Page 8 of Salvation (Rising From the Ashes #3)
Ivy
F our weeks pass in Benton Falls, in which I’ve spent my time, bouncing between trying to go through my grandparents’ things and avoiding the manila envelope that my long-lost great uncle dropped off at my doorstep, but avoiding the envelope only leads to me staring at the white walls, trying not to go insane.
In the end, I’m not sure which one it is that finally causes me to break.
After Charles left, I placed the envelope on the counter, and it’s been there ever since, taunting me.
I can’t bring myself to open it because I know that whatever is in there is another secret that will change my life.
Again. It will change my life again. At this point, I really shouldn’t be surprised.
I’m only thirty-two, and I’ve had so many devastating changes in my life that I should be used to it. But somehow they still hurt every time.
So when I couldn’t handle staring at it any longer, I grabbed my keys and drove to the hardware store, determined to do something about the white walls—especially since it seems it might be the only painting I can manage. My canvas remains disturbingly blank.
Now I’m back with a paintbrush in hand, plastic rolled out over the door, and a mental block that apparently applies to walls too, because all I can picture is my grandmother’s pinched scowl if she were ever to see yellow walls in her home.
With a growl, I throw the brush down, splattering paint everywhere, then gasp when some of it flies up and hits me in the face.
This town is not good for me. I don’t know what I’m doing here.
I could’ve hired someone to sort through the house.
I have a fiancé waiting for me. A career.
Although that one may be questionable, seeing as I can’t even paint a wall, let alone a canvas.
But even still, I have a life waiting for me outside of Benton Falls.
Those old wounds I’ve been looking to heal are more irritated than ever, so what am I doing here?
I’ve almost convinced myself to pack up and go home when a knock comes from the front door.
Sighing, I wipe the splatters from my face and try to arrange my appearance into something presentable.
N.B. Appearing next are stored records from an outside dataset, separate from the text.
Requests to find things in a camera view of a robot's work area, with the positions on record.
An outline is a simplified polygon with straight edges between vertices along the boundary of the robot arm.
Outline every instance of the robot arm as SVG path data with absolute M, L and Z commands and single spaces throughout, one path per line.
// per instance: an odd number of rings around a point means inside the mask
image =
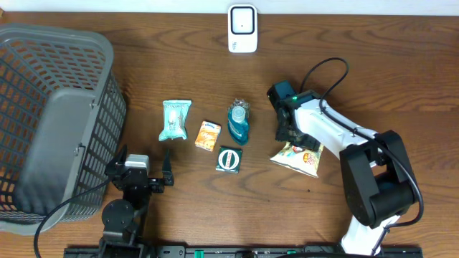
M 296 94 L 284 81 L 273 85 L 268 97 L 278 114 L 276 140 L 287 140 L 313 150 L 322 143 L 340 160 L 346 202 L 354 215 L 341 240 L 344 251 L 377 254 L 379 247 L 373 249 L 384 228 L 396 222 L 416 202 L 406 175 L 372 142 L 354 135 L 324 115 L 319 107 L 320 96 L 314 91 Z M 414 178 L 402 139 L 395 132 L 378 134 L 337 113 L 325 100 L 323 106 L 334 118 L 385 145 L 402 160 Z M 374 176 L 374 166 L 387 166 L 387 171 Z

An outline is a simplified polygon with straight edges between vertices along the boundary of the white circle logo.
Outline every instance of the white circle logo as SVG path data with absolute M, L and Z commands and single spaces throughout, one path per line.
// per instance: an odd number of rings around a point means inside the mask
M 234 150 L 224 150 L 218 157 L 218 164 L 225 170 L 232 170 L 239 164 L 239 156 Z

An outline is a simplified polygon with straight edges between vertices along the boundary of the cable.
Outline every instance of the cable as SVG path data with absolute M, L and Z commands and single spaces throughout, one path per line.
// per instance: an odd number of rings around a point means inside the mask
M 46 221 L 48 221 L 48 219 L 51 218 L 51 216 L 54 213 L 56 213 L 56 211 L 59 211 L 59 209 L 61 209 L 63 206 L 66 206 L 71 201 L 74 201 L 75 199 L 78 199 L 81 196 L 84 196 L 85 194 L 97 191 L 98 189 L 108 185 L 111 181 L 112 181 L 112 178 L 108 178 L 107 180 L 102 182 L 100 185 L 95 186 L 95 187 L 87 190 L 86 192 L 83 192 L 83 193 L 80 193 L 80 194 L 78 194 L 76 196 L 73 196 L 72 198 L 69 198 L 68 200 L 66 200 L 66 201 L 62 202 L 61 204 L 59 204 L 58 206 L 56 206 L 56 208 L 54 208 L 51 212 L 48 213 L 48 215 L 45 216 L 45 218 L 42 220 L 42 223 L 40 223 L 40 225 L 38 226 L 37 231 L 35 232 L 35 236 L 34 236 L 34 251 L 35 251 L 35 256 L 37 258 L 42 258 L 42 256 L 40 255 L 40 251 L 38 249 L 38 237 L 39 237 L 40 232 L 41 232 L 44 224 L 46 223 Z
M 325 59 L 324 61 L 322 62 L 319 62 L 318 64 L 316 64 L 316 66 L 314 66 L 311 70 L 309 70 L 309 72 L 306 74 L 306 76 L 304 77 L 304 80 L 303 82 L 301 83 L 301 90 L 300 92 L 303 91 L 303 88 L 304 88 L 304 85 L 306 83 L 306 80 L 308 80 L 309 78 L 309 75 L 311 75 L 311 73 L 319 66 L 321 66 L 322 64 L 326 63 L 326 62 L 329 62 L 329 61 L 332 61 L 332 60 L 338 60 L 338 61 L 341 61 L 343 62 L 345 65 L 346 65 L 346 71 L 344 73 L 344 75 L 337 81 L 335 82 L 335 84 L 333 84 L 327 91 L 325 91 L 325 93 L 322 95 L 321 99 L 319 100 L 319 103 L 318 103 L 318 106 L 319 108 L 321 109 L 321 112 L 326 115 L 328 118 L 330 118 L 332 121 L 334 121 L 335 123 L 337 123 L 338 125 L 342 126 L 343 128 L 351 131 L 353 134 L 355 135 L 358 135 L 360 137 L 362 137 L 363 139 L 369 141 L 369 142 L 372 142 L 374 143 L 386 156 L 388 156 L 393 162 L 395 162 L 403 171 L 403 173 L 406 175 L 416 197 L 417 197 L 417 200 L 419 202 L 419 211 L 417 213 L 417 216 L 411 220 L 411 221 L 407 221 L 407 222 L 402 222 L 402 223 L 395 223 L 395 224 L 390 224 L 390 225 L 387 225 L 385 226 L 384 228 L 384 231 L 383 231 L 383 234 L 381 235 L 381 237 L 379 238 L 376 246 L 373 248 L 373 252 L 372 252 L 372 255 L 374 255 L 374 253 L 376 252 L 376 250 L 379 248 L 379 246 L 381 246 L 381 243 L 383 241 L 383 239 L 385 238 L 385 236 L 387 235 L 387 233 L 389 233 L 389 229 L 390 228 L 393 228 L 393 227 L 401 227 L 401 226 L 410 226 L 410 225 L 413 225 L 413 224 L 416 224 L 419 220 L 421 220 L 422 218 L 422 215 L 424 214 L 424 200 L 422 198 L 422 194 L 419 190 L 419 187 L 417 186 L 417 184 L 415 183 L 415 180 L 413 179 L 413 177 L 411 177 L 410 173 L 408 172 L 407 168 L 405 165 L 402 164 L 402 162 L 400 161 L 400 159 L 398 159 L 398 157 L 396 157 L 396 155 L 394 155 L 389 149 L 387 149 L 386 147 L 384 147 L 381 143 L 378 143 L 375 139 L 373 138 L 370 138 L 368 136 L 366 136 L 365 134 L 363 133 L 360 133 L 358 128 L 351 128 L 350 126 L 346 125 L 345 123 L 341 122 L 340 120 L 336 119 L 334 116 L 330 115 L 328 113 L 328 111 L 326 110 L 326 107 L 324 107 L 322 105 L 323 103 L 323 100 L 325 100 L 325 98 L 330 94 L 330 92 L 342 81 L 344 80 L 344 78 L 347 76 L 347 74 L 349 73 L 349 64 L 348 62 L 346 62 L 346 60 L 340 58 L 340 57 L 332 57 L 332 58 L 328 58 L 328 59 Z
M 374 256 L 361 255 L 361 254 L 341 254 L 341 253 L 327 253 L 327 252 L 304 252 L 295 254 L 285 254 L 277 258 L 374 258 Z

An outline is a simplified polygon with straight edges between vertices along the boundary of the light blue packet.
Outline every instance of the light blue packet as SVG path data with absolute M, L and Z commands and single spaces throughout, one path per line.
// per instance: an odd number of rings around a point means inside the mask
M 191 100 L 164 100 L 164 129 L 159 140 L 182 137 L 186 140 L 185 120 Z

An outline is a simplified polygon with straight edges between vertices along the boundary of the orange packet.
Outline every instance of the orange packet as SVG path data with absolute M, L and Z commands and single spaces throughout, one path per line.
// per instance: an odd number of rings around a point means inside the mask
M 213 151 L 221 130 L 222 127 L 220 125 L 207 121 L 202 122 L 201 129 L 199 129 L 198 137 L 194 144 L 196 147 Z

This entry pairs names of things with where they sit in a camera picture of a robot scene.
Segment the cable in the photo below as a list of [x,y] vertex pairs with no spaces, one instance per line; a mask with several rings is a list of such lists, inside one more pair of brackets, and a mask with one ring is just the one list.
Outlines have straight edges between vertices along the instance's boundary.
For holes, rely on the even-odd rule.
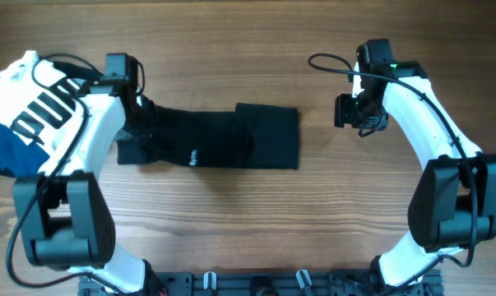
[[[52,54],[41,57],[39,59],[39,61],[41,61],[43,59],[49,60],[50,58],[56,58],[56,57],[72,58],[72,59],[75,59],[77,61],[83,62],[85,65],[89,66],[89,68],[92,69],[93,71],[97,72],[100,75],[103,75],[103,73],[100,72],[100,70],[98,70],[93,64],[91,64],[90,62],[88,62],[84,58],[80,58],[80,57],[73,55],[73,54],[70,54],[70,53],[52,53]],[[33,75],[34,74],[34,68],[32,68],[32,79],[34,78],[34,75]]]
[[458,152],[460,153],[461,156],[461,162],[463,164],[464,170],[467,173],[467,178],[469,182],[469,187],[471,188],[471,203],[472,203],[472,215],[471,215],[471,244],[469,245],[468,253],[467,253],[467,258],[465,262],[459,261],[457,258],[451,255],[439,255],[438,258],[433,261],[429,266],[427,266],[425,269],[423,269],[419,274],[413,276],[411,280],[407,280],[405,283],[401,284],[400,286],[397,286],[396,289],[400,289],[404,286],[407,286],[409,283],[413,282],[415,279],[420,278],[424,274],[427,273],[427,271],[431,270],[433,267],[435,267],[440,261],[443,259],[448,259],[452,262],[454,262],[457,266],[462,267],[462,268],[467,268],[471,265],[473,259],[474,259],[474,253],[475,253],[475,245],[476,245],[476,233],[477,233],[477,217],[478,217],[478,197],[476,194],[476,185],[475,185],[475,178],[474,174],[472,172],[471,165],[469,164],[469,161],[467,159],[467,155],[465,151],[463,150],[463,147],[461,146],[460,139],[454,131],[452,130],[450,124],[448,123],[447,119],[443,116],[441,110],[436,106],[428,97],[426,94],[420,92],[413,86],[400,81],[398,79],[386,77],[386,76],[381,76],[381,75],[376,75],[376,74],[370,74],[370,73],[361,73],[361,72],[355,72],[355,71],[346,71],[346,70],[341,70],[341,69],[333,69],[329,67],[321,67],[312,62],[312,60],[316,57],[326,57],[326,58],[334,58],[339,61],[342,61],[344,64],[348,65],[349,63],[341,57],[338,57],[333,54],[329,53],[315,53],[308,59],[308,65],[310,67],[313,67],[314,69],[320,70],[320,71],[325,71],[325,72],[330,72],[330,73],[337,73],[337,74],[346,74],[346,75],[358,75],[358,76],[367,76],[367,77],[372,77],[372,78],[377,78],[381,79],[384,81],[389,81],[392,83],[396,83],[400,86],[405,87],[406,89],[414,92],[416,95],[419,96],[420,100],[424,101],[435,113],[438,115],[439,120],[442,122],[443,126],[447,130],[449,136],[452,139],[452,144],[457,148]]
[[384,115],[381,117],[381,121],[379,121],[379,123],[378,123],[378,124],[376,124],[376,126],[375,126],[372,130],[370,130],[370,131],[368,131],[368,132],[366,132],[366,133],[363,133],[363,131],[364,131],[364,127],[362,127],[362,128],[359,130],[358,135],[359,135],[360,137],[366,137],[366,136],[370,136],[370,135],[372,135],[373,133],[377,132],[377,131],[379,130],[379,128],[381,127],[382,122],[383,122],[383,121],[385,121],[385,118],[386,118],[386,117],[387,117],[387,115],[386,115],[386,114],[384,114]]
[[141,69],[141,87],[140,87],[140,91],[138,91],[137,93],[137,96],[141,95],[146,88],[146,72],[145,70],[143,70],[143,65],[141,64],[140,61],[138,61],[138,66],[140,66]]
[[[73,56],[71,54],[67,54],[67,53],[55,53],[55,54],[50,54],[48,56],[44,56],[42,57],[35,65],[34,67],[32,68],[32,80],[34,81],[34,83],[38,86],[40,86],[41,88],[49,91],[50,93],[53,94],[53,91],[47,87],[47,86],[44,86],[42,85],[39,81],[37,81],[35,79],[35,76],[34,76],[34,72],[35,72],[35,68],[37,67],[37,65],[42,61],[42,60],[45,60],[45,59],[49,59],[49,58],[52,58],[52,57],[69,57],[69,58],[76,58],[77,60],[81,61],[81,62],[84,62],[85,64],[87,64],[90,68],[92,68],[92,70],[94,71],[97,71],[99,72],[94,66],[92,66],[92,64],[90,64],[89,62],[85,61],[84,59],[82,58],[79,58],[79,57],[76,57],[76,56]],[[72,151],[74,150],[74,148],[76,147],[77,145],[77,142],[79,141],[81,135],[83,134],[84,130],[85,130],[85,127],[86,127],[86,124],[88,123],[88,118],[89,118],[89,109],[88,107],[86,106],[85,102],[83,102],[82,100],[78,99],[77,97],[75,97],[74,95],[72,95],[72,98],[81,105],[81,107],[83,108],[83,119],[81,120],[81,125],[79,127],[79,129],[77,130],[77,133],[76,135],[74,136],[74,138],[72,139],[72,142],[70,144],[70,146],[67,148],[67,150],[65,151],[65,153],[63,154],[63,157],[58,161],[58,165],[56,165],[56,168],[52,171],[52,173],[50,173],[50,175],[39,185],[39,188],[38,190],[35,192],[35,194],[33,195],[33,197],[29,200],[28,202],[28,206],[25,208],[25,211],[23,211],[23,213],[21,214],[21,216],[19,217],[19,219],[17,220],[16,222],[16,225],[14,226],[14,229],[12,230],[12,234],[10,236],[10,240],[8,241],[8,246],[7,246],[7,255],[6,255],[6,265],[7,265],[7,272],[8,272],[8,275],[10,276],[10,278],[12,278],[12,280],[22,286],[22,287],[26,287],[26,288],[46,288],[46,287],[50,287],[50,286],[53,286],[55,284],[60,284],[62,282],[65,282],[67,280],[70,280],[70,279],[73,279],[73,278],[76,278],[76,277],[79,277],[79,276],[88,276],[90,277],[91,279],[93,280],[96,280],[97,282],[103,284],[104,286],[107,286],[111,289],[113,289],[114,291],[116,291],[117,293],[121,294],[121,295],[124,295],[125,293],[119,289],[118,287],[115,287],[109,283],[106,283],[105,280],[101,279],[100,277],[98,277],[97,275],[93,275],[92,273],[90,272],[80,272],[80,273],[76,273],[76,274],[73,274],[73,275],[67,275],[67,276],[64,276],[62,278],[59,278],[59,279],[56,279],[56,280],[51,280],[49,282],[46,282],[46,283],[37,283],[37,284],[34,284],[34,283],[29,283],[29,282],[26,282],[22,279],[20,279],[17,275],[16,275],[16,272],[14,271],[14,268],[13,268],[13,250],[14,250],[14,247],[16,245],[16,239],[17,239],[17,236],[19,235],[19,232],[21,231],[21,227],[23,225],[23,223],[25,223],[25,220],[26,220],[26,216],[28,216],[28,214],[30,213],[30,210],[32,209],[32,206],[34,206],[34,204],[43,196],[44,194],[44,191],[48,188],[49,186],[49,180],[52,179],[52,178],[55,178],[56,175],[59,173],[59,171],[61,171],[61,169],[63,168],[63,166],[68,162],[68,158],[70,157],[70,155],[72,154]]]

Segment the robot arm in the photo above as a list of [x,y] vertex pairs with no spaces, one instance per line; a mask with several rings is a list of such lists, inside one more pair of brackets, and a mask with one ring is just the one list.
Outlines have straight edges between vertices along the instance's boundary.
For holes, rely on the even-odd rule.
[[[389,290],[420,282],[422,277],[417,278],[417,275],[438,260],[474,247],[471,231],[475,231],[476,242],[496,235],[496,155],[484,155],[459,130],[438,102],[420,65],[395,61],[387,39],[369,40],[359,46],[357,57],[355,71],[364,75],[354,76],[352,95],[337,98],[336,126],[350,123],[360,129],[361,136],[366,136],[384,130],[388,116],[392,115],[424,171],[408,211],[409,232],[392,250],[376,257],[371,264],[371,271],[380,274],[382,288],[379,290]],[[426,95],[443,118],[413,90],[366,74],[405,82]],[[443,119],[459,140],[456,143]],[[467,167],[473,168],[475,187],[470,187],[467,181],[465,161],[469,164]],[[470,207],[472,194],[458,196],[460,184],[475,191],[479,205],[476,213],[473,214]],[[475,225],[471,223],[472,218],[477,221]]]
[[[18,178],[13,197],[17,214],[22,216],[40,184],[49,184],[39,202],[28,209],[21,228],[32,265],[90,275],[108,291],[156,296],[162,295],[161,284],[151,266],[115,243],[114,221],[97,182],[116,134],[147,120],[137,107],[136,91],[137,60],[125,53],[109,54],[105,76],[77,91],[76,101],[82,104],[73,106],[76,112],[56,131],[53,142],[59,145],[39,168],[39,175]],[[85,114],[85,126],[80,128]],[[63,157],[68,162],[53,176]],[[48,210],[61,203],[70,205],[70,217],[50,216]]]

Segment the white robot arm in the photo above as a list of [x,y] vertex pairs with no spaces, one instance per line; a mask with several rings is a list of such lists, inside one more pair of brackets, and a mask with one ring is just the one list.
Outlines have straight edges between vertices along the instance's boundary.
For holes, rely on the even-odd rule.
[[[460,131],[420,65],[395,61],[387,39],[359,46],[353,72],[312,64],[316,56],[340,59],[319,53],[310,58],[312,67],[356,74],[352,95],[336,100],[336,126],[349,123],[367,136],[384,130],[392,115],[424,171],[409,207],[410,230],[371,265],[380,274],[383,292],[420,282],[421,275],[445,258],[469,266],[474,245],[496,235],[496,155],[484,155]],[[471,190],[463,201],[457,196],[460,182]],[[495,190],[488,192],[489,183]],[[464,248],[470,249],[470,255],[461,264],[452,255]]]
[[[106,75],[83,87],[35,52],[0,73],[0,94],[10,92],[6,99],[15,100],[0,101],[0,123],[49,154],[37,177],[16,180],[14,201],[24,217],[18,224],[33,265],[87,275],[108,292],[158,296],[163,290],[151,266],[114,242],[114,222],[97,185],[117,133],[126,124],[135,127],[146,120],[137,106],[137,60],[110,54],[107,63]],[[36,197],[34,205],[31,197]],[[71,217],[45,214],[64,202],[70,204]],[[18,284],[41,286],[17,278],[11,252],[7,269]]]

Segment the black cloth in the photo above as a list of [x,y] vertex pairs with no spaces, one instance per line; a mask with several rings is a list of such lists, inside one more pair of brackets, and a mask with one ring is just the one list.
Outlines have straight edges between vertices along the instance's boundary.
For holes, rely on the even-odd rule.
[[[144,108],[151,107],[145,102]],[[237,104],[235,112],[188,112],[154,107],[142,136],[118,141],[118,164],[215,168],[297,169],[299,114],[295,108]]]

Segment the blue cloth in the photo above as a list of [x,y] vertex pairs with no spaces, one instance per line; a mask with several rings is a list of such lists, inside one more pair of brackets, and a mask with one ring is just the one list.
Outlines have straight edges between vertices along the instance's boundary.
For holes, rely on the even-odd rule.
[[0,123],[0,169],[3,175],[16,177],[36,175],[49,155],[32,141],[29,145],[10,128]]

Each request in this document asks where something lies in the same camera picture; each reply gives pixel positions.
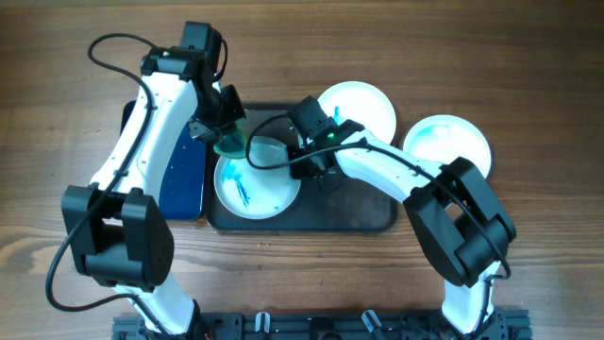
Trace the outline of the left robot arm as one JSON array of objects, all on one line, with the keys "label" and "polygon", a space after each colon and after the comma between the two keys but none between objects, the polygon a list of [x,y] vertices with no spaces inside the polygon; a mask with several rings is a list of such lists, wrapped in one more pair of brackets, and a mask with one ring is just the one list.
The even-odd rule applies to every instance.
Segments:
[{"label": "left robot arm", "polygon": [[87,186],[61,200],[67,230],[60,253],[77,272],[129,300],[155,339],[209,339],[197,302],[172,274],[175,243],[159,209],[160,188],[183,130],[202,143],[245,141],[245,112],[233,86],[220,81],[227,42],[211,25],[188,22],[172,47],[152,45],[134,76],[138,99],[109,158]]}]

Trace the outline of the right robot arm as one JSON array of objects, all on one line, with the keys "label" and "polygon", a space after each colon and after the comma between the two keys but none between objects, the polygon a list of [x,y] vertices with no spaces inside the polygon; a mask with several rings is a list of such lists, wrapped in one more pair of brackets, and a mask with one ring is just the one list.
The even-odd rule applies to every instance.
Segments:
[{"label": "right robot arm", "polygon": [[495,308],[493,283],[512,271],[506,260],[516,228],[478,168],[414,157],[383,143],[362,124],[341,124],[309,96],[286,114],[304,142],[291,163],[313,175],[331,168],[401,202],[428,262],[445,280],[442,313],[470,339],[484,333]]}]

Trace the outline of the green yellow sponge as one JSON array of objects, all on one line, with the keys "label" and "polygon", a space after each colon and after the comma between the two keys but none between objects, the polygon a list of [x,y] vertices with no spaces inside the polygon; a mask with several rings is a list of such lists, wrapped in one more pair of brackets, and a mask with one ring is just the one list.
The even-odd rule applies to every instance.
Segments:
[{"label": "green yellow sponge", "polygon": [[236,130],[226,136],[223,136],[213,146],[213,151],[221,157],[228,159],[244,159],[247,145],[247,136],[243,131],[244,119],[239,119],[235,123]]}]

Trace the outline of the white plate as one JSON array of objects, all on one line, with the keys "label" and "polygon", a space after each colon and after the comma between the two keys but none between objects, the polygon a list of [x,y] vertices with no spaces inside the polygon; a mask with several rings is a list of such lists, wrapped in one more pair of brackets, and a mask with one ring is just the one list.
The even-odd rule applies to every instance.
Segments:
[{"label": "white plate", "polygon": [[296,199],[300,179],[288,168],[260,170],[247,159],[221,156],[214,170],[213,184],[220,202],[235,215],[266,219],[283,213]]},{"label": "white plate", "polygon": [[471,161],[487,178],[492,168],[492,152],[482,132],[469,121],[454,115],[431,115],[407,133],[402,150],[415,157],[451,163],[458,157]]},{"label": "white plate", "polygon": [[394,140],[397,125],[394,106],[377,87],[361,81],[341,82],[324,91],[318,102],[338,125],[352,120],[383,143],[390,144]]}]

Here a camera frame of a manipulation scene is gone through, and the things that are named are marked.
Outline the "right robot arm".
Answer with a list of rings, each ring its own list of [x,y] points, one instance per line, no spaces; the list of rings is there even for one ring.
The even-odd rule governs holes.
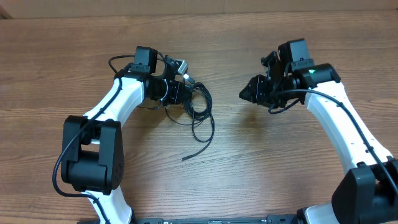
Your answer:
[[[386,223],[397,220],[397,159],[372,135],[351,104],[332,65],[317,65],[304,39],[290,40],[261,60],[239,97],[271,114],[302,104],[319,120],[343,166],[344,178],[327,203],[267,223]]]

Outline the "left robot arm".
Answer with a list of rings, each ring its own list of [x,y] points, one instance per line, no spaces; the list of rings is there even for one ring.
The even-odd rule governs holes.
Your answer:
[[[53,170],[54,189],[64,197],[87,198],[98,223],[135,223],[133,209],[121,190],[124,173],[122,128],[146,98],[177,105],[191,97],[181,76],[189,80],[188,63],[138,46],[134,60],[115,70],[106,96],[83,116],[63,125],[62,153]]]

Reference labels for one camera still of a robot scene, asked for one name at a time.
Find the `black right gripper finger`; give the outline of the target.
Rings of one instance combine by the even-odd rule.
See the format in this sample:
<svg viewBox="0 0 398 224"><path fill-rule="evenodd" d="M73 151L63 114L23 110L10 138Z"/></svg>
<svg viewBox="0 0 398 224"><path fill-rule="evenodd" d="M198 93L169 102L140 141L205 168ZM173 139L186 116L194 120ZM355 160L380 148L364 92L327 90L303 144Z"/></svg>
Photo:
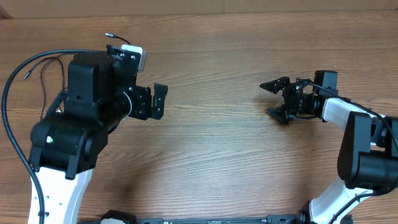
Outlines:
<svg viewBox="0 0 398 224"><path fill-rule="evenodd" d="M288 125L290 118L287 115L285 105L266 109L266 113L272 116L280 124Z"/></svg>
<svg viewBox="0 0 398 224"><path fill-rule="evenodd" d="M270 82L261 83L259 87L273 94L277 94L279 91L283 90L285 87L289 85L290 85L289 77L280 77Z"/></svg>

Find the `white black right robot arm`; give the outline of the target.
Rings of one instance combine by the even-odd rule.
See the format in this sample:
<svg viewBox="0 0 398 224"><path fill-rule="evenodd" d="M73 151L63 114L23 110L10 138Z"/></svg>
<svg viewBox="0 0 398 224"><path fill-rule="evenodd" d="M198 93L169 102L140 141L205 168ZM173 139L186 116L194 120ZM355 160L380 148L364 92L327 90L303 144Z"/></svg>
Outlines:
<svg viewBox="0 0 398 224"><path fill-rule="evenodd" d="M319 118L343 132L337 179L296 215L268 215L266 223L352 223L349 214L361 202L397 188L397 118L384 116L338 94L338 74L317 70L314 79L280 77L261 83L284 104L268 108L280 124Z"/></svg>

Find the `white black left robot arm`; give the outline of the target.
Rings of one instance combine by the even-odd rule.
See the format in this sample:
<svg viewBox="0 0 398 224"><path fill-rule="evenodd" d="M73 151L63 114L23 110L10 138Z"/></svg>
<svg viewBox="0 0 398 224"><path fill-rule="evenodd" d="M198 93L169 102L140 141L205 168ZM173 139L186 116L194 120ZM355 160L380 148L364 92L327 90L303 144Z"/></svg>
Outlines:
<svg viewBox="0 0 398 224"><path fill-rule="evenodd" d="M29 223L76 223L99 153L124 118L160 119L168 88L138 86L143 48L70 49L67 84L34 125L26 156L7 117L7 81L1 102L4 129L32 182Z"/></svg>
My clothes are rumpled and my hair a mess.
The importance of my appearance was ingrained in me from the very first night I slept in this house. My grandparents claimed it was a reflection of them. The wildness of my curls was always a point of contention because no matter how hard I tried to tame them, they would never stay tucked away.
Another knock, and I make the decision, dropping my hands from my clothes and walking to the door to answer it just the way I am.
Swinging open the door, I find Della Rae standing on the other side with a plate full of cookies.
Campbell’s mom is the nicest person I’ve ever met, but I always resented her a little after I left.
I thought she would be the one person who would make her son do the right thing, but one look in her eyes, and it’s obvious she didn’t know.
Campbell never told her.
I must have been standing there staring at her for longer than I thought because she smiles and says, “Well, are you going to let an old woman in?”
“Of course,” I say, jumping into action and opening the door wider for her to come in. “Sorry, you caught me by surprise.”
“I’ve been waiting for you to come see me even since I heard you were in town—I figured you had some sortin’ out to do—but when you didn’t show up, I figured I’d better come to you.”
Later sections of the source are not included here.